Władza centralna wykazała się rozsądkiem. Rada Ministrów na czele z premierem Mateuszem Morawieckim podczas posiedzenia w dniu 30 lipca 2021 r. odrzuciła wniosek Rady Gminy Czernichów o odłączeniu od Gminy Brzeźnica 128 ha terenu. Podziękowania kierujemy do posłów na Sejm Rzeczypospolitej Polskiej z Prawa i Sprawiedliwości. Szczególnie dziękujemy Posłowi na Sejm Filipowi Kaczyńskiemu oraz Posłowi Krzysztofowi Kozikowi, Posłowi Markowi Polakowi, Posłance Ewie Filipiak.

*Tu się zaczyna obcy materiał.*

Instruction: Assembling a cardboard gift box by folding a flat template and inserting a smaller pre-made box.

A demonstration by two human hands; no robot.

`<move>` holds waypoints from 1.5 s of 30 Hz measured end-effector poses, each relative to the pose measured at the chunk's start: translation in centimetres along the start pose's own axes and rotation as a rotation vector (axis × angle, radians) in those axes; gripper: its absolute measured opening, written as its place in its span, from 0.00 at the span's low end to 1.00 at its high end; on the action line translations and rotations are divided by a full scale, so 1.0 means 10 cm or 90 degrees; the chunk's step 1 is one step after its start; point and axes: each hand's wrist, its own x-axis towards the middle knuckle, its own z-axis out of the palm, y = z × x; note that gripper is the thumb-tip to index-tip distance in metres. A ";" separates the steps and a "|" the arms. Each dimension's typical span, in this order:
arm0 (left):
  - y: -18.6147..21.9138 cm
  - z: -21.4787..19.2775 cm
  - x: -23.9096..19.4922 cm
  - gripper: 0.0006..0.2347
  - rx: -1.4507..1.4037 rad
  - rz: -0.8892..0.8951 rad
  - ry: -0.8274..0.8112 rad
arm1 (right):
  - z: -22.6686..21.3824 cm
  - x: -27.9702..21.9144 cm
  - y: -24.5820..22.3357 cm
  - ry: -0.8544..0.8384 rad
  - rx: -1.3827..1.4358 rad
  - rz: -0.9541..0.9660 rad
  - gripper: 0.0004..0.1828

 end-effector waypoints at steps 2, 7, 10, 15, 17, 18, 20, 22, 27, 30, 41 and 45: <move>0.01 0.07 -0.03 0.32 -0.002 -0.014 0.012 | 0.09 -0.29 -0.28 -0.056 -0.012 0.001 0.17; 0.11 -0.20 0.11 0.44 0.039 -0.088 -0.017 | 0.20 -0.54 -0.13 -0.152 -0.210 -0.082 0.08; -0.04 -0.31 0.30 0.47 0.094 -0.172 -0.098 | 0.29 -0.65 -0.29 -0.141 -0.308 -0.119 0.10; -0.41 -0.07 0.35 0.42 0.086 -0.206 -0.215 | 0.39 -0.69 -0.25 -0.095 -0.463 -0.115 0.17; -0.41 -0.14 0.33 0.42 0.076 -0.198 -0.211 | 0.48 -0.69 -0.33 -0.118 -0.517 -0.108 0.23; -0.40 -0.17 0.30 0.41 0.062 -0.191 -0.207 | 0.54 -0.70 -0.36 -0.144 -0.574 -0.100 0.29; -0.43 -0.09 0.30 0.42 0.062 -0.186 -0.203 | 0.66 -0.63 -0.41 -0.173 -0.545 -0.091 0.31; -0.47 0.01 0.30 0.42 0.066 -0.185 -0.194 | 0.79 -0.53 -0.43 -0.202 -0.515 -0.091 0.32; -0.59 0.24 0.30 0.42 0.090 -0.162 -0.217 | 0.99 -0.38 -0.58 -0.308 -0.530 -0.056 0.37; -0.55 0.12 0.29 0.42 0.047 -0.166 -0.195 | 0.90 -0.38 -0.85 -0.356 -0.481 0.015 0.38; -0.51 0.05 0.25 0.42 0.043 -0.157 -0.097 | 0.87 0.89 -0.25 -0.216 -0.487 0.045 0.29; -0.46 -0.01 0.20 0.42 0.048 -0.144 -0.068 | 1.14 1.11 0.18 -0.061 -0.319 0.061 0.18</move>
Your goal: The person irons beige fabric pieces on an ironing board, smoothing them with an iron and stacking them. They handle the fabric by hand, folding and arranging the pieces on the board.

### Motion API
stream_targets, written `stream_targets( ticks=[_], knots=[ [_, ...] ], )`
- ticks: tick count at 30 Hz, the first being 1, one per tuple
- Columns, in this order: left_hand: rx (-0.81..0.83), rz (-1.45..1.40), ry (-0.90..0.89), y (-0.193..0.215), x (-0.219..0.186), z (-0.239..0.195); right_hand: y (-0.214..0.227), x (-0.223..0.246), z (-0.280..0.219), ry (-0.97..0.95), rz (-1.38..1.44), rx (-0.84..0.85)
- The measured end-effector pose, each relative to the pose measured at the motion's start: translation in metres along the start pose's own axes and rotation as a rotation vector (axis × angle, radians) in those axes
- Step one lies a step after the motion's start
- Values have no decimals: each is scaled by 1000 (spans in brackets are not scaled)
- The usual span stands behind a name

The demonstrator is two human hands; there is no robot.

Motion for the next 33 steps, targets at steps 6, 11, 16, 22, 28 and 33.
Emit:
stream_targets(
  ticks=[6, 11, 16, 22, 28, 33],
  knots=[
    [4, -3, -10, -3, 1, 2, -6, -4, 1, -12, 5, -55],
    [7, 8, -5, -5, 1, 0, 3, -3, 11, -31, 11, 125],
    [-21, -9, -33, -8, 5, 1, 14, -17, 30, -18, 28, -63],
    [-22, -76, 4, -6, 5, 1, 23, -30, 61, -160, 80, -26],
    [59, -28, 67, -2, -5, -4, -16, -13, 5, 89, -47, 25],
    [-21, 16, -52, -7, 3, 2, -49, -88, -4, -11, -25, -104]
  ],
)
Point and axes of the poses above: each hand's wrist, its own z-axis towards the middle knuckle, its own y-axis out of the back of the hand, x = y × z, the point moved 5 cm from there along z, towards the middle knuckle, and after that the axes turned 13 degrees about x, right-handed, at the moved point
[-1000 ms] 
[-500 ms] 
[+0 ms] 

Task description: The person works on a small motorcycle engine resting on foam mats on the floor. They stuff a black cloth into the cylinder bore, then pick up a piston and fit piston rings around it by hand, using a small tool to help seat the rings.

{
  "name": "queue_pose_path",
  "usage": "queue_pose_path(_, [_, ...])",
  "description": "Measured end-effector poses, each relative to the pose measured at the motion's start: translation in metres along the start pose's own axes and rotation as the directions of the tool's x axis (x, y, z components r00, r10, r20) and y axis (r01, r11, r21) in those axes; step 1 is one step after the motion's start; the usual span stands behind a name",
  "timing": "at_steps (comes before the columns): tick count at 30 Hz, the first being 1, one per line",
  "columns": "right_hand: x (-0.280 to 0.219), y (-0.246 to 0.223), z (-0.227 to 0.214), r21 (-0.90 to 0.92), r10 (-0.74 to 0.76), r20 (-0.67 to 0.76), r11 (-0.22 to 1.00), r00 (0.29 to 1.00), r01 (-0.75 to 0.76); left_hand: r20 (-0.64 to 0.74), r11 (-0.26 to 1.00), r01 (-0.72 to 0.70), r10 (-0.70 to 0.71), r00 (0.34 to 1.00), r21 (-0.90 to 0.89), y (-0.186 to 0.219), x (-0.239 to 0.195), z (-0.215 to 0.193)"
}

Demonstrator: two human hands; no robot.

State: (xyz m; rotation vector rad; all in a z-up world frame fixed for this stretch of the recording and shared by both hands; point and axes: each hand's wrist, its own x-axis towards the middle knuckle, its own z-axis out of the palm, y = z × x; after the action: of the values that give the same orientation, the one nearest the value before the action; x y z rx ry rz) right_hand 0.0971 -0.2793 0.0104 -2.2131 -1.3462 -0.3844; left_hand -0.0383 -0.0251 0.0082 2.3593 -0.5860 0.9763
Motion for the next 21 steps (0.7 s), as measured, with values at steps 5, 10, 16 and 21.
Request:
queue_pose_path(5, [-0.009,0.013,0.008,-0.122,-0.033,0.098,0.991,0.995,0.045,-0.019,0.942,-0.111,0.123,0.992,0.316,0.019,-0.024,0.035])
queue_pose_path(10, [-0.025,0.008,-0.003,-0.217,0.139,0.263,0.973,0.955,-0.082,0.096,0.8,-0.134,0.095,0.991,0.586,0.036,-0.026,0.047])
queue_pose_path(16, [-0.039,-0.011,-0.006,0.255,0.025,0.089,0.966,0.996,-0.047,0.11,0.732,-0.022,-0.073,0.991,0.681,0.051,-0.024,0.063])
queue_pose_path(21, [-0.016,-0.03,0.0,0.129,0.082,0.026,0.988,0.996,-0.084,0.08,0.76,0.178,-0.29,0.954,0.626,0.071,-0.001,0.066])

Pozytywna dla Gminy Brzeźnica opinia Wojewody Małopolskiego Łukasza Kmity miała duże znaczenie. Dziękujemy za wnikliwe rozpatrzenie.
W cały administracyjny proces dotyczący granic zaangażowani byli mieszkańcy. Pamiętamy, że był to trudny czas, bo obowiązywały obostrzenia z powodu pandemii. Nie zaniechano działań administracyjnych, tylko zgodnie z obowiązującymi restrykcjami, dopełniono wszystkich formalności. Przeprowadzone w Gminie Brzeźnica konsultacje społeczne od 22 maja do 9 czerwca 2020 r. jednoznacznie wykazały sprzeciw mieszkańców, odnośnie odłączenia terenu.
Wniosek Gminy Czernichów negatywnie zaopiniowała Rada Powiatu Wadowickiego w dniu 2 lipca 2020 r. Merytorycznie wsparcia gminie Brzeźnica udzielał starosta Powiatu Wadowickiego Eugeniusz Kurdas. Wcześniej sprzeciw wobec uszczuplenia terytorium gminy Brzeźnica wyraziła Rada Gminy Brzeźnica. Wójt Gminy Brzeźnica Bogusław Antos czynił wiele starań, aby historyczne argumenty, wola mieszkańców, stanowiska radnych, przekonały rządzących i skutecznie ochroniły granice.
Nie powtórzył się incydent z przeszłości, kiedy to w 2005 r. brak jedności i dostatecznego porozumienia na szczeblach władzy państwowej i samorządowej sprawił, że teren ten na trzy lata został utracony. Naprawiono ten błąd i ziemie powróciły w 2008 r. do macierzy w gminie Brzeźnica. To jednak nie wygasiło tematu.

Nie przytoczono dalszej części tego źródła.